Records contained in a dataset
/---
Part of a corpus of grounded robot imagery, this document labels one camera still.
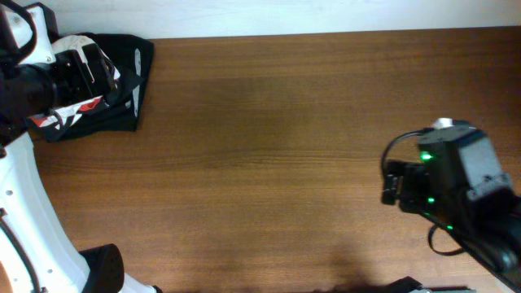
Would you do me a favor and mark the white t-shirt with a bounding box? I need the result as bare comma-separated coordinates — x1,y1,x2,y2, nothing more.
51,35,120,109

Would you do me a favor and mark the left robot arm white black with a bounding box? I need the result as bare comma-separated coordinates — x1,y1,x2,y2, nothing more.
1,1,154,292

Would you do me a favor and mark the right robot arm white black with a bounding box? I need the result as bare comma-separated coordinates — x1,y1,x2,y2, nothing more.
380,118,520,292

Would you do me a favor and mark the red and black folded garment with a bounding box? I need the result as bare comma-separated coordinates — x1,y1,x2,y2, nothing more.
25,96,110,141

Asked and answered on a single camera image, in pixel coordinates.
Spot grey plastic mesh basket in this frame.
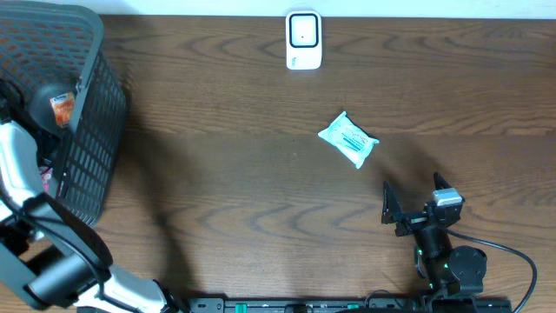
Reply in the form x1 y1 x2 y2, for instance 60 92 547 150
1 1 128 226

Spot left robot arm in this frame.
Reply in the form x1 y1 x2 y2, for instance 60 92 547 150
1 122 189 312

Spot green wet wipes pack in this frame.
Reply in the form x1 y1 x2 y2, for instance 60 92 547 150
317 111 380 170

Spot pink purple liner pack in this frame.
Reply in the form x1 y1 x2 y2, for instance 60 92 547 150
39 167 53 192

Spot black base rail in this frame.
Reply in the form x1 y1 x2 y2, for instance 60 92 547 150
187 295 513 313

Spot white barcode scanner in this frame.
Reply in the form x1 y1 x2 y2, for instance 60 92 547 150
285 10 323 70

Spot orange Kleenex tissue pack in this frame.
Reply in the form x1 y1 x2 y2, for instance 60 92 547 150
50 91 76 127

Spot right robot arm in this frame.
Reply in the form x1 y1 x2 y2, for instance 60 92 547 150
381 173 487 296

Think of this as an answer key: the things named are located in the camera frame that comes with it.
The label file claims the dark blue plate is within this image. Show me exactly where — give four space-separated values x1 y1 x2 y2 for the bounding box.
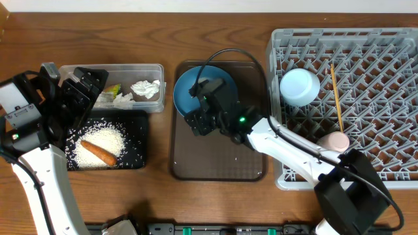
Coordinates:
173 65 238 116

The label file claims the yellow green snack wrapper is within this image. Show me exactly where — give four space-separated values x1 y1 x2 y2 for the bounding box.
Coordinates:
97 84 121 102

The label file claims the orange carrot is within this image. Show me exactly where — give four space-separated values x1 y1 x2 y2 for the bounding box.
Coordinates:
80 140 117 166

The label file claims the light blue bowl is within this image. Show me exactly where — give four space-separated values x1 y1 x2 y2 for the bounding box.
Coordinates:
280 69 320 106

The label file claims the pink plastic cup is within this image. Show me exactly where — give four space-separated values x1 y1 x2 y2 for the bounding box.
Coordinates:
317 131 349 153

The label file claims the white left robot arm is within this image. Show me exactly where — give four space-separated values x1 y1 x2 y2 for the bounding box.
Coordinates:
1 63 108 234

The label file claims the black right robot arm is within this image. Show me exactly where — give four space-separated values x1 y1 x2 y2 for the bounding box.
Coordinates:
174 78 395 234

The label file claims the grey plastic dishwasher rack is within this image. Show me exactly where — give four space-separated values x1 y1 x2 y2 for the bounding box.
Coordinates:
266 27 417 189

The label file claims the pile of white rice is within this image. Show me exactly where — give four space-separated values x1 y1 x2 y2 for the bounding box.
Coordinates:
64 119 146 170

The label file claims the brown serving tray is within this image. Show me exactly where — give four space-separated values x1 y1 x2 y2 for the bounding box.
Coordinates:
170 61 268 182

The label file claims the black tray bin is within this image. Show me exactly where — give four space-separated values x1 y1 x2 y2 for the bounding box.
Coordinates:
63 109 150 172

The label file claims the clear plastic bin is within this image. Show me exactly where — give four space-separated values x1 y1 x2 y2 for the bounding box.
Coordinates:
57 63 167 114

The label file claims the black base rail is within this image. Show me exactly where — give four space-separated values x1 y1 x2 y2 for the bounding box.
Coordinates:
140 223 314 235

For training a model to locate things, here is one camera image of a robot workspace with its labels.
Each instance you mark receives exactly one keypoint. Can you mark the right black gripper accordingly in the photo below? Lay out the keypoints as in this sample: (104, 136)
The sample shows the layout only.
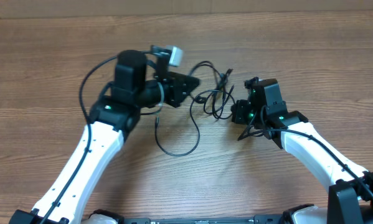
\---
◆ Assigned task: Find the string "sample" in the entries above. Copy each line where it occurs.

◆ Answer to this exercise:
Each instance you mark receives exactly one keypoint. Can you mark the right black gripper accordingly in the photo below? Lay out the keypoints as in this sample: (104, 136)
The sample shows the layout only.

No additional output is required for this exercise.